Ewen's garden

A collection of columns, paintings and photographs about gardening on an offshore island in New Zealand.

Monday, May 16, 2005


It is funny sometimes how the penny will drop. For ages I have been pondering an area in the garden that requires planting and it wasn’t until I was considering how dry it has been that the answer came to me. It is interesting how many plants, tolerant of drought, have grey foliage and how attractive they are. Many of these plants also have yellow flowers and so the penny drops, have an area of grey, blue, green, white and yellow! The first of these plants springing to mind is the Brchyglottis greyii previously known as Senicio greyii, a native of the coastal regions of the lower north Island. They have blue grey foliage on the upper surface and almost white on the under sides, it is for these leaves that they are mostly grown, with the flowers often being cut off (they are yellow daisies). Well not for me, I shall let them glory in their blooms. Along with the B. greyii will go the Marlborough rock daisy Pachystegia insignis native to the rocky banks and coastal parts of Marlborough. The flowers of the rock daisy are as may be guessed white with a yellow centre and about five centimetres across. So both these are used to hot dry conditions and perfect for my hot dry sunny bank.

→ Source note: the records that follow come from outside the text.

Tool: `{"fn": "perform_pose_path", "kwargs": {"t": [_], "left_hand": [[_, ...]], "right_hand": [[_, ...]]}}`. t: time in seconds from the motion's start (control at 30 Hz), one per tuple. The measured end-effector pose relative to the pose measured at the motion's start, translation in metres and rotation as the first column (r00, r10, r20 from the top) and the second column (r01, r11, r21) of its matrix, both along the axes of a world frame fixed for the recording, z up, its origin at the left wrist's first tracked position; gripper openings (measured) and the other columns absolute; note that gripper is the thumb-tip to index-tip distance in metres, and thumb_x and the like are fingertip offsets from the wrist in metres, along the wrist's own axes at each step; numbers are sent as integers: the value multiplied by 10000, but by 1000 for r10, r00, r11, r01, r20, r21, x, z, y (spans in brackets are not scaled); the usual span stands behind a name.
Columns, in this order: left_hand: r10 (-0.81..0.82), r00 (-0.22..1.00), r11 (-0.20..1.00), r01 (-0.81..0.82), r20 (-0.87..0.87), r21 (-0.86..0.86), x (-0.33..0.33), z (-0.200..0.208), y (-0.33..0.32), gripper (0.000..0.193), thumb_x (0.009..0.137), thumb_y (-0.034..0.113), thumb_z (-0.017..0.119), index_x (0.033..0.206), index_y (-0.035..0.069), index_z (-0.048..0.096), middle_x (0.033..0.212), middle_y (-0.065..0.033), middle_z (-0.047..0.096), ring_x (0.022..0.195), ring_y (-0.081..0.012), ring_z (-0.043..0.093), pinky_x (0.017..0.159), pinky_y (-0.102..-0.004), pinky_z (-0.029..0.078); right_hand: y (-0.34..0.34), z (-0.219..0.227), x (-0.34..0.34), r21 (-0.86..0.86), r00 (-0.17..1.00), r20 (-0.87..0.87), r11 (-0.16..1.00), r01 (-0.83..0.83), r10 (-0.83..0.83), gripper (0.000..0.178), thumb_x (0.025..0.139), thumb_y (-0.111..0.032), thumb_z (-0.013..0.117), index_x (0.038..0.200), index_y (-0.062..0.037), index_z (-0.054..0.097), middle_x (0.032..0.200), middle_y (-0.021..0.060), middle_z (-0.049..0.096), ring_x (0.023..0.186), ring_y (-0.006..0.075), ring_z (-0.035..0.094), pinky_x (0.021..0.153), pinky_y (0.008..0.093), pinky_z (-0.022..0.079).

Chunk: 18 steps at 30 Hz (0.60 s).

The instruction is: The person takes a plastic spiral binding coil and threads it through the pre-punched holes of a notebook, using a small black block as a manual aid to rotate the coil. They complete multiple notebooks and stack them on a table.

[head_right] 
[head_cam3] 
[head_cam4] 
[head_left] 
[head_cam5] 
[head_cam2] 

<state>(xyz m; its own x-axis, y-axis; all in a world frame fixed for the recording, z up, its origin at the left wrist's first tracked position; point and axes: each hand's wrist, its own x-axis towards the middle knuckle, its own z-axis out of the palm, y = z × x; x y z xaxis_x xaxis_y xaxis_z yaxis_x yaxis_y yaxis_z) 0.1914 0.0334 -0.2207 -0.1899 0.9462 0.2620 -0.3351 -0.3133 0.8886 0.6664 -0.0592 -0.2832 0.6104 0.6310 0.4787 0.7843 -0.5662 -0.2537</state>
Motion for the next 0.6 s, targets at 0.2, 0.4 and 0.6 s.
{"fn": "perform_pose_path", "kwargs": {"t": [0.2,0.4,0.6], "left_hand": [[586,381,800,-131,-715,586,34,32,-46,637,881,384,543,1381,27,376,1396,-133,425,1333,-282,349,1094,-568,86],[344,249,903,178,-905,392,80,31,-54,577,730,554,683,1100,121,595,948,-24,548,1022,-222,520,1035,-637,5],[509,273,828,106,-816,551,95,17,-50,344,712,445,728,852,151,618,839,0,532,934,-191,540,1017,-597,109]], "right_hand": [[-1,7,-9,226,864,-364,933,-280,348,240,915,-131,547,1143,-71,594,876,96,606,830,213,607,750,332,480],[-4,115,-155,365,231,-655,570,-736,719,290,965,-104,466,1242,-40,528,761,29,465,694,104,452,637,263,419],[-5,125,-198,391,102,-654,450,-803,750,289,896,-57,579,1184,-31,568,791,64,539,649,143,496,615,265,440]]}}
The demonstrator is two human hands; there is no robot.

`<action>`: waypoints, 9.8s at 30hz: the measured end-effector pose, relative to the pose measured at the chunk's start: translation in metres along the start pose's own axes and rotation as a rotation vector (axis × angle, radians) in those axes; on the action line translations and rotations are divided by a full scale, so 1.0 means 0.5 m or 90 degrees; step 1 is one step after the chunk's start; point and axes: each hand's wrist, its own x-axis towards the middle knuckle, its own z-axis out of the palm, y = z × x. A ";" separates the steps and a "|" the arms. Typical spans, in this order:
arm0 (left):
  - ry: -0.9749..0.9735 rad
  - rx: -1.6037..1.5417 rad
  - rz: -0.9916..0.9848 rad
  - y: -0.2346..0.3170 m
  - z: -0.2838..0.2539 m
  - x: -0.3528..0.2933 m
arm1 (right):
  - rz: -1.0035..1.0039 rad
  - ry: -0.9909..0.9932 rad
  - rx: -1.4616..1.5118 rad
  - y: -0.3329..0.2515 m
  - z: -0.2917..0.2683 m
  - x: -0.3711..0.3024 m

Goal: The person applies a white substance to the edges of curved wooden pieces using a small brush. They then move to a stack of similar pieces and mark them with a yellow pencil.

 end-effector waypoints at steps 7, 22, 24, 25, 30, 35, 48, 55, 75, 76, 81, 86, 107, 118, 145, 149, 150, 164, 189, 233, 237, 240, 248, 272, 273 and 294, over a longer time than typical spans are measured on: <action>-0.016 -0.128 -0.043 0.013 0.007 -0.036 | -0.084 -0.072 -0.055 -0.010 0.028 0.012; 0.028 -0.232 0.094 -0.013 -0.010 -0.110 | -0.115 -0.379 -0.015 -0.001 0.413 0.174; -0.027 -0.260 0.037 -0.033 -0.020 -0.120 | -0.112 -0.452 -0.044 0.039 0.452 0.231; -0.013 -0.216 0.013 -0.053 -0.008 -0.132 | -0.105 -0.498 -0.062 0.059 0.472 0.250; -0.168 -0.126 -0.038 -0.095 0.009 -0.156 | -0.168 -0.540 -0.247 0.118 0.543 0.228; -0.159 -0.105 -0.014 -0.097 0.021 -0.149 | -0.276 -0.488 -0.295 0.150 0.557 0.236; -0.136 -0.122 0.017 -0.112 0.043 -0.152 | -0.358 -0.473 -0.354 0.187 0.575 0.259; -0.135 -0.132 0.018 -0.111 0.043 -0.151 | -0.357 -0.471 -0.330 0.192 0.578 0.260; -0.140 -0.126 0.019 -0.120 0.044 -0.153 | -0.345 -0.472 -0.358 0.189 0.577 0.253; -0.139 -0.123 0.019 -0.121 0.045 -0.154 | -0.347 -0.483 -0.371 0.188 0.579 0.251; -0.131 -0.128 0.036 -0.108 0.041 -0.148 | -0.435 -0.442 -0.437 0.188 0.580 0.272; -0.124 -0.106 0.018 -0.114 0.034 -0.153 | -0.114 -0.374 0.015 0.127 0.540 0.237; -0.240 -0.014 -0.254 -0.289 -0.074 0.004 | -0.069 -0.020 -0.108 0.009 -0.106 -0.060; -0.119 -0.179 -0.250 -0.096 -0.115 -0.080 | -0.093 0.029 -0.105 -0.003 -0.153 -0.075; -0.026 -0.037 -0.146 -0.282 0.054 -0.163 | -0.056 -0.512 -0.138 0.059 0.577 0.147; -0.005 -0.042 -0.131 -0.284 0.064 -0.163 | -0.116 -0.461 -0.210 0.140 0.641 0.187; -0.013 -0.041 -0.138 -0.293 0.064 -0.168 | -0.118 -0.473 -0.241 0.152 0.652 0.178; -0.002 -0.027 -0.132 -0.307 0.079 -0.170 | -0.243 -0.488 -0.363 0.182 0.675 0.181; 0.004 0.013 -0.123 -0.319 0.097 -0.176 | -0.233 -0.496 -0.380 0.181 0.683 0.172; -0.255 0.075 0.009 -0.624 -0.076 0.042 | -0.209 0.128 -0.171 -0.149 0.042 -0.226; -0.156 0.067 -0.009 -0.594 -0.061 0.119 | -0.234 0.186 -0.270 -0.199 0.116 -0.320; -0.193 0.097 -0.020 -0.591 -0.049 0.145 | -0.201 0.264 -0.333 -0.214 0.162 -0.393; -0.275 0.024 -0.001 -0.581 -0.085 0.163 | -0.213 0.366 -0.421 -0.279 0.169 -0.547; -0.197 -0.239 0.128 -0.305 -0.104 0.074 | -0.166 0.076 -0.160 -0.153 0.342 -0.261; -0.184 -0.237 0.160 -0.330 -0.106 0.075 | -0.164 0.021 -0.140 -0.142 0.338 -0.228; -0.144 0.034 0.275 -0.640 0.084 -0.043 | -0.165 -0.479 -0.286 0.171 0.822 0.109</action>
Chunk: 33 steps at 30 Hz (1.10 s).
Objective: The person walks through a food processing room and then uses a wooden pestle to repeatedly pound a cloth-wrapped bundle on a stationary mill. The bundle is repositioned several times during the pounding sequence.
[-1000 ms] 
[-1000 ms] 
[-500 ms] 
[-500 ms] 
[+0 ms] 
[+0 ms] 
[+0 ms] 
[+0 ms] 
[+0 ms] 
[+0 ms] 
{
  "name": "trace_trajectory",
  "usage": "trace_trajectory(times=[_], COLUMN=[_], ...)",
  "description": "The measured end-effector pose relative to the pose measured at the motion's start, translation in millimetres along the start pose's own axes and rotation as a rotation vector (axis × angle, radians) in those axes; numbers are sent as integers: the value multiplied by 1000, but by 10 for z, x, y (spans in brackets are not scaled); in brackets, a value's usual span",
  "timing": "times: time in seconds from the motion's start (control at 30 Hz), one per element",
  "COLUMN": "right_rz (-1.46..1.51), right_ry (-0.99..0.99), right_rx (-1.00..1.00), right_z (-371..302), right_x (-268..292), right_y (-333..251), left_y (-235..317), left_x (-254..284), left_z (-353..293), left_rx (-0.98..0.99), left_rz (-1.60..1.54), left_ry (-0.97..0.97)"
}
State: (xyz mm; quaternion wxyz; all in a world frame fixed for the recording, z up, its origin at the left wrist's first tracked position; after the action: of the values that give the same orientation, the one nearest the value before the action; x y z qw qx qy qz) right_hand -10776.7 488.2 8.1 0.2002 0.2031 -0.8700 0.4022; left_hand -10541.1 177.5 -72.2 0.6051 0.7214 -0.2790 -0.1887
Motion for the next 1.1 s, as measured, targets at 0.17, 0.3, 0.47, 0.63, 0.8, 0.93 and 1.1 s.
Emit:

It is a common trait of xerophytes, plants tolerant of arid conditions, to have grey rather fluffy or tomentose foliage. A good example of this is the low growing lamb’s ear Stachys lanata the foliage almost white with the fuzz on them, perfect for the edge of the garden adjacent to the steps. There is only one thing I would have to consider here though; the flowers are small and purple. Will this go with my colour scheme? I could cut them off, or justify them by saying the border across the other side of the path has a mixture of blue purple and red and like any good prose where the paragraphs are linked so too will my adjacent gardens! Another colour note to have in common with the two borders will be blue. To the back of my new garden I would like to see pride of Madera Echium fastuosum which will add height and contrast. Along with the pride of Madera could go yuccas Yucca filamentosa native to the arid south of the US will be well adapted to my arid bank. This plant has a rosette of rather sharp leaves from which burst tall spires of creamy bell shaped flowers, a companion at the back with the pride of Madera. Others in this garden will be the native corokia Corokia cotoneaster, and euphorbias Euphorbia sp. To add interest and another link to the adjacent garden will be grey and white flowered bearded iris.

Another area of my garden doing rather well given the dry has been the bromeliads, one of which has just started to bloom. The striking flowers emerge from upright rosettes of leaves, of a rather purple colour with yellow spots. The flowers are of strident pink to red spathes from which appear delicate lime green and electric blue flowers! What a show off! Not only do they look good on the plant but may be even better when picked and brought inside. I have mentioned bromeliads before, but this one is so easy I couldn’t resist, especially given how well they tolerate the dry.